Ratchet pushed him away again. If there was anything that defined Wheeljack, apart from his propensity to blow others and himself up, it was that he was an unrepentant pervert when it came to interfacing. Things like the overclocking episode didn't even begin to describe some of the kinks in his cabling. And Ratchet could all too easily imagine that sort of cavalierness out of Stark as well. And he didn't want to picture that.

Not that these were points to bring up with 'Jack, who seemed to be systematically reformulating Stark into a protege in his mind. But even Wheeljack could be forced to be practical. "Our scans have already told us all we really need about human procreation," said the medic. "I doubt direct observation could teach us anything new."

"We also thought we'd mastered human expression when we made our avatars smile," Wheeljack pointed out. "Anyway, you're overlookin' the master plan of this all. All these planets we've been stationed on, and no-one's done a good, close study of inter-species coupling. And don't give me that 'ethnic purity' scrap; I know you're above that sorta talk..."

"If I was going to interface with an alien, it still wouldn't be Anthony Stark the Iron Human," Ratchet argued, regretting he had come down here to talk in the first place. Was it too late to pin Wheeljack against a wall and change the subject? "He's dangerous. He's careless. He's probably bugging this room right now."

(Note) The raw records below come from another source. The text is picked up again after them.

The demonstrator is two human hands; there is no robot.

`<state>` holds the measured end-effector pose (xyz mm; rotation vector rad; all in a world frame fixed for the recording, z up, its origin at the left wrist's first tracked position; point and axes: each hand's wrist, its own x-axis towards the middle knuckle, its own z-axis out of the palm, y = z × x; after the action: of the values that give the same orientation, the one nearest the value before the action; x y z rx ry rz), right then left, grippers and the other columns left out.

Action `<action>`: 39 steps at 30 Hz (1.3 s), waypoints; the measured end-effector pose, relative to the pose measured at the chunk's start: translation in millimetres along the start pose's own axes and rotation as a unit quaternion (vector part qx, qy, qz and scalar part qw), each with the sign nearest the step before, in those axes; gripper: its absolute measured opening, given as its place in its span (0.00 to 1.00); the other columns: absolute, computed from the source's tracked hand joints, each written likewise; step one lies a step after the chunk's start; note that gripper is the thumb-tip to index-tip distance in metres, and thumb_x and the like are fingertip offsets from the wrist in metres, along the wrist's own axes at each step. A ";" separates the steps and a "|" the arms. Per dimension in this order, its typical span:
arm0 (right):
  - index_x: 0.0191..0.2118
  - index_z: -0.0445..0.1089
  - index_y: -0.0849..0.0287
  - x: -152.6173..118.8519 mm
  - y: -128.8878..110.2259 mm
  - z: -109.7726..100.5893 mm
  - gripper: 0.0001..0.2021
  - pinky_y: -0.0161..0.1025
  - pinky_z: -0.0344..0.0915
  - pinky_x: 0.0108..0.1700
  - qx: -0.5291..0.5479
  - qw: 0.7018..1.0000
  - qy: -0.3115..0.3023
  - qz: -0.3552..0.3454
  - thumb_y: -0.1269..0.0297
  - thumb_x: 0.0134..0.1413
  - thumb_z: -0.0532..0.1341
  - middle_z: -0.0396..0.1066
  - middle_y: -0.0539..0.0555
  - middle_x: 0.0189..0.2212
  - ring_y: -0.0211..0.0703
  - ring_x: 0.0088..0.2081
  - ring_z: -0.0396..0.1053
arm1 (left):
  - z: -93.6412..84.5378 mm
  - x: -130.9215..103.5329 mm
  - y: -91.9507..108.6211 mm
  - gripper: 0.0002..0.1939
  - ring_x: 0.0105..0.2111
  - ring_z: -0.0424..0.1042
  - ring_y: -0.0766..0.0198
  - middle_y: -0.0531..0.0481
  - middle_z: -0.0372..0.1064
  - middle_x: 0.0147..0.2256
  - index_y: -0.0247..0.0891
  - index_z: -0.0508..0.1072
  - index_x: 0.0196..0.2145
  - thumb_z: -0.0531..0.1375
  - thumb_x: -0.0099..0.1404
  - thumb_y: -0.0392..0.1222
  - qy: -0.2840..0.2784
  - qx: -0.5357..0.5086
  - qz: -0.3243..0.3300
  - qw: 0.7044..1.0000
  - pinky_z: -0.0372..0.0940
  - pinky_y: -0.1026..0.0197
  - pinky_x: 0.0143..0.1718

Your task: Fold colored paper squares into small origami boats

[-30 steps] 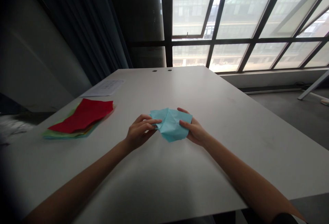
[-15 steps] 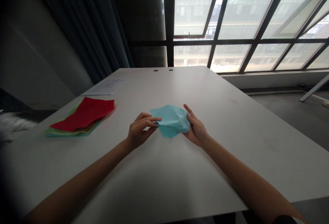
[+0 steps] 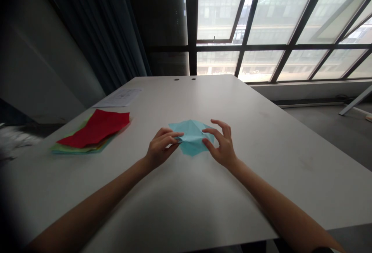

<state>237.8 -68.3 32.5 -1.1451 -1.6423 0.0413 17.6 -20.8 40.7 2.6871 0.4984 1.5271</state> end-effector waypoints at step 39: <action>0.35 0.71 0.55 5.0 1.1 5.9 0.13 0.34 0.62 0.28 0.423 0.835 -0.031 0.351 0.60 0.39 0.66 0.69 0.48 0.25 0.35 0.25 0.64 | -12.5 4.9 5.6 0.02 0.34 0.69 0.66 0.47 0.69 0.34 0.36 0.69 0.31 0.56 0.59 0.34 -0.052 -0.029 -0.066 0.996 0.65 0.64 0.34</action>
<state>234.2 -61.4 33.1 -0.9539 -0.9549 1.1720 11.0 -26.6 52.2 2.6146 0.6045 1.3390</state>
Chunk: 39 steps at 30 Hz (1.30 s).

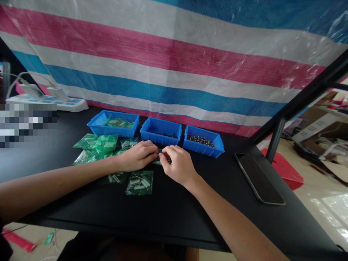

"Removed it earlier this cycle," Wheeljack volunteered, holding up the shattered device with a pair of tweezers. He returned it neatly to the array of junk on his workbench, inexplicably locating the exact spot where he'd had the thing before. "You forgot to mention he's got a spark, which is more than you can say for most aliens."

Ratchet relented on that point. That was true: Stark was organic, but he shared with Transformers the most crucial part of themselves. It didn't matter physiologically --Ratchet was confident enough in his understanding of human biology to suspect Stark would gain very little from a massive electrical current running through his body-- but did it really change him psychologically, like he claimed it did? And did that interest Ratchet more than he was admitting to himself?

"You know what I'd do," Wheeljack concluded, probably noticing Ratchet's expression change even before Ratchet knew what had happened to his own train of thought. "I'd get a research grant and document everything."

===

Ratchet was determined to be stubborn. As it happened, Stark bolstered this position a great deal, by doing little more than be himself. A few more bloody incidents in the medbay and Ratchet decided he couldn't possibly be interested in Stark's fluids enough to explore the matter further.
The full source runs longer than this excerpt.